The Kingston courthouse shooting was a fatal shooting that occurred on August 9, 2005, at the Roane County Courthouse in Kingston, Tennessee, United States. It resulted in the death of a Tennessee Department of Correction transport officer, and the wounding of another officer. The perpetrator, Jennifer Forsyth Hyatte (born February 11, 1974), began shooting immediately after her husband, George, (born June 30, 1971) pleaded guilty to a robbery charge in the courthouse.

Jennifer Hyatte is currently serving a life sentence without the possibility of parole. George Hyatte pleaded guilty to first-degree murder in the shooting in 2009 and was sentenced to life in prison as part of a plea bargain to avoid the death penalty.

==The shooting==
At approximately 10:00 a.m., after a court hearing, Tennessee Department of Corrections transport officer Wayne "Cotton" Morgan was fatally shot three times by Jennifer Forsyth Hyatte, whose husband, George Hyatte, pleaded guilty to a charge of robbery. Officer Morgan and his partner were loading prisoners into a transport van after a court appearance, when Jennifer Forsythe Hyatte drove up and opened fire with a handgun, striking Officer Morgan three times in the abdomen. Officer Morgan's partner returned fire as the escaping prisoner climbed inside his wife's vehicle. Jennifer Forsyth Hyatte was a former nurse at a prison where George Hyatte had been an inmate. She had been fired after she was found sneaking food to George. The woman and her inmate husband, who had served two years of a 35 year sentence for aggravated robbery and aggravated assault, fled the scene in the vehicle but switched cars a short distance away. On August 10, the Chevrolet Venture used was found in the parking lot of an Econo Lodge in Erlanger, Kentucky, but neither Hyatte was found. The same night the Hyattes were charged with first-degree murder.

===Capture===
On August 10, 2005, around 10:00 p.m., the Hyattes were captured at an America's Best Value Inn located in Columbus, Ohio. The couple was captured after a cab driver named Mike Wagers drove them from Erlanger, Kentucky, to a Best Value Inn.

==Court proceedings==
On September 17, 2007, Jennifer Hyatte pleaded guilty to first-degree murder and was sentenced to life imprisonment without the possibility of parole. According to the Tennessee Department of Corrections website, her TOMIS (Tennessee Offender Management Information System) number is 00394869, her imprisonment began on 10 August 2005 and she is incarcerated at the Tennessee Prison for Women in Nashville.

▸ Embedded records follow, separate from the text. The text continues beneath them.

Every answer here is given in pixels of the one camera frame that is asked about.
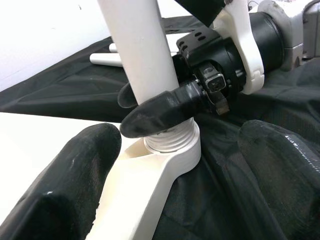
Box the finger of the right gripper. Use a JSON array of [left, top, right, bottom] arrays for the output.
[[119, 83, 201, 139], [117, 82, 139, 109]]

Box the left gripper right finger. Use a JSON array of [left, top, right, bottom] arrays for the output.
[[236, 119, 320, 240]]

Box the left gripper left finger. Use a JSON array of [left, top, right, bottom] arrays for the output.
[[0, 122, 123, 240]]

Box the white plastic table top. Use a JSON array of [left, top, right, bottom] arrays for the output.
[[0, 111, 202, 240]]

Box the black cloth table cover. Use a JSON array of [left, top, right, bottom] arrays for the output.
[[0, 14, 320, 240]]

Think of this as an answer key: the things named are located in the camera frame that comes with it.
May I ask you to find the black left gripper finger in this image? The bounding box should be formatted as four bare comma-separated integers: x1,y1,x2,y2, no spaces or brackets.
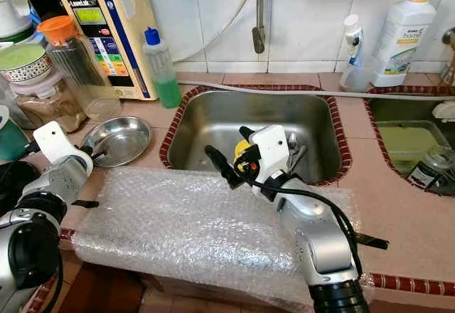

As a condition of the plea bargain which allowed her to avoid the death penalty, she agreed to testify against George Hyatte. However her testimony was not required because subsequently, George Hyatte did not contest the charges made against him. On March 9, 2009, he pleaded guilty to all charges, including the first-degree murder of Officer Wayne "Cotton" Morgan. As a result, George Hyatte was sentenced to life imprisonment without the possibility of parole.